= Nathaniel Herne (1668–1722) =

English politician (1668–1722)

Nathaniel Herne (5 March 1668 – 1 June 1722) was an English Tory politician. He sat as MP for Dartmouth from January 1701 till 1713.

He was the second son of Sir Nathaniel Herne and the brother of Frederick and Thomas Herne. His marriage to Anne, the daughter of Sir Arthur Ingram, was licensed on 13 February 1691 and they had two sons (one predeceased him) and eight daughters (three predeceased him).

In December 1691, he was listed as a minor stockholder in the East India Company. In Spring 1699, he joined the board of the Old East India Company.

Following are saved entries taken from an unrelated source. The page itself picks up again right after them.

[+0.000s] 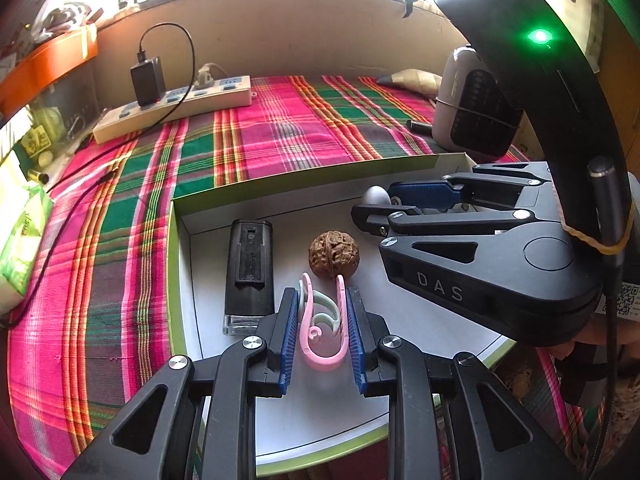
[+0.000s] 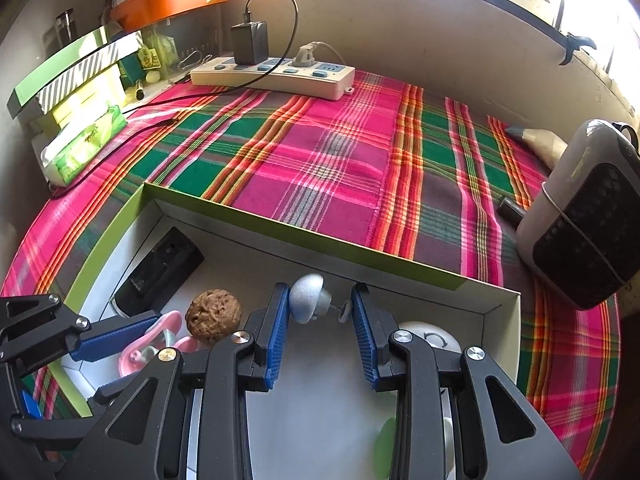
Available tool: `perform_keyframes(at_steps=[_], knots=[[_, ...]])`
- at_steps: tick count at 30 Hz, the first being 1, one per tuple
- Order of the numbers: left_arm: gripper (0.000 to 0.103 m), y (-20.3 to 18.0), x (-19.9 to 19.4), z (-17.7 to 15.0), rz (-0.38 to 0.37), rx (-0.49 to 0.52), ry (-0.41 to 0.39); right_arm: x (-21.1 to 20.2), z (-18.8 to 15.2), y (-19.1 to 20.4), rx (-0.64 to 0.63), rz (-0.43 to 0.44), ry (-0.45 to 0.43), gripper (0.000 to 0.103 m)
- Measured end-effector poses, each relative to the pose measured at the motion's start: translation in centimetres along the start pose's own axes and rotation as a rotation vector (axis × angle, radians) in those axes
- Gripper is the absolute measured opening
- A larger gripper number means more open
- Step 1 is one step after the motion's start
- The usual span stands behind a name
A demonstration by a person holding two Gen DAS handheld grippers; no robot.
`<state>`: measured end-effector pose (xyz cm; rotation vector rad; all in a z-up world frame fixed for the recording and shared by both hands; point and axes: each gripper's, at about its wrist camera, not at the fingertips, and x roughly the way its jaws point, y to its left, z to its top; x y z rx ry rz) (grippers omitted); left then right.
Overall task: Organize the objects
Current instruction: 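Open the right gripper to release the white knob in the box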
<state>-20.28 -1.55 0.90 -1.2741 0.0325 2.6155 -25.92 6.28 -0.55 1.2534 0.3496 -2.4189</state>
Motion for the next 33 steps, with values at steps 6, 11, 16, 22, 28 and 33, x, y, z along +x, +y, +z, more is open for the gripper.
perform_keyframes(at_steps=[6, 11, 16, 22, 28, 33], knots=[[0.021, -0.03, 0.01, 0.03, 0.003, 0.002, 0.003, 0.11, 0.01, 0.01, -0.004, 0.000, 0.006, 0.033], [0.021, -0.09, 0.09, 0.01, 0.004, 0.005, 0.006, 0.10, -0.03, 0.09, -0.009, -0.010, 0.007, 0.033], [0.021, -0.10, 0.11, 0.01, 0.002, 0.007, 0.012, 0.19, -0.05, 0.09, -0.007, -0.016, 0.013, 0.033], [0.021, -0.18, 0.10, 0.02, 0.003, 0.007, 0.012, 0.18, -0.09, 0.11, -0.007, -0.019, 0.013, 0.033], [0.022, -0.17, 0.09, -0.07, 0.002, 0.007, 0.013, 0.14, -0.11, 0.17, -0.001, -0.022, 0.014, 0.042], [0.022, -0.17, 0.03, -0.07, 0.003, 0.009, 0.013, -0.03, -0.09, 0.25, 0.001, -0.032, 0.010, 0.043]])
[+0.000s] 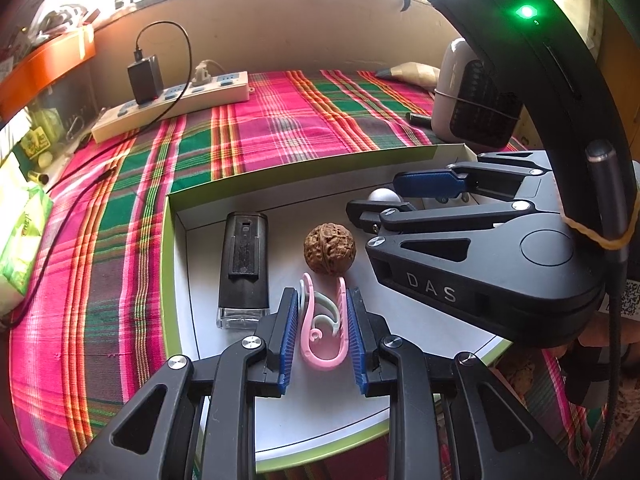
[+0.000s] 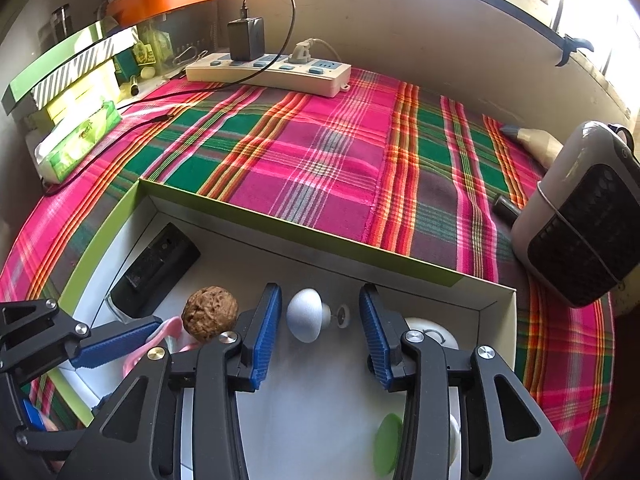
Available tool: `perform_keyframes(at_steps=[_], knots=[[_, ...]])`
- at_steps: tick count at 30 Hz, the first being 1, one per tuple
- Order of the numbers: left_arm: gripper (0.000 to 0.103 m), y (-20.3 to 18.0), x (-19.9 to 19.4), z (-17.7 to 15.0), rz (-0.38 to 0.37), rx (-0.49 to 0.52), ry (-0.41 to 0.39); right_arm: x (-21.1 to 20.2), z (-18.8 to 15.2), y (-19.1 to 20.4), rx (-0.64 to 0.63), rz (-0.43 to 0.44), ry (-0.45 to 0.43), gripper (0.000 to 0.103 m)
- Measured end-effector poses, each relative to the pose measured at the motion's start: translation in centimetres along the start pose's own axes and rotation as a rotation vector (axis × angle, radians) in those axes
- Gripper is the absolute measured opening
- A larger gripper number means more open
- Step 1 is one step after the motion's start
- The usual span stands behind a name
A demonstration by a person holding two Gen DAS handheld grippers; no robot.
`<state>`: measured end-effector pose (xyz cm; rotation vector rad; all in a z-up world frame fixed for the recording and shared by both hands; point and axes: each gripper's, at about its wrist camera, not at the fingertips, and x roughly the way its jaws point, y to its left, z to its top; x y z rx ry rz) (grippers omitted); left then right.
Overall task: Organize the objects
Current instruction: 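Open the right gripper to release the white knob in the box, then open the left gripper to release the pink hook in the box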
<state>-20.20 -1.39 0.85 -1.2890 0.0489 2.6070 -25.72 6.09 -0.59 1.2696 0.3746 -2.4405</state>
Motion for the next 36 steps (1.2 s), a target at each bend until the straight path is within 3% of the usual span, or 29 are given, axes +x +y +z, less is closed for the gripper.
perform_keyframes(at_steps=[3, 11, 27, 36], knots=[[0.023, 0.0, 0.0, 0.0, 0.001, -0.001, -0.001, -0.1, 0.0, 0.0, 0.007, 0.001, -0.003, 0.049], [0.032, 0.1, -0.9, -0.3, 0.024, 0.000, -0.016, -0.7, -0.2, 0.0, 0.015, 0.000, -0.015, 0.049], [0.034, -0.3, -2.8, -1.0, 0.056, 0.001, -0.040, -3.2, -1.2, 0.5, 0.032, -0.009, -0.061, 0.049], [0.035, -0.5, -4.3, -1.8, 0.058, -0.013, -0.061, -5.2, -2.2, 0.6, 0.051, -0.007, -0.095, 0.055]])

In 1701, he was elected to Dartmouth and would remain unopposed with his brother Nathaniel Herne in the next five elections. In 1708, he opposed the impeachement of Dr. Henry Sacheverell. On 25 May 1711, he voted with the Whigs against Crown control of South Sea Company directors. In February 1713, he urged the removal of an embargo on East India goods to France. On 6 May 1713, he voted against lowering duties on French wine. On 18 June 1713, he voted against the French commerce bill. He did not stand in the 1713 election as local support shifted to a High Tory candidate. He attempted to regain his seat in 1715 but failed.

He died on 1 June 1722 and his estate was left mainly to his son, Nathaniel, a merchant in Cadiz.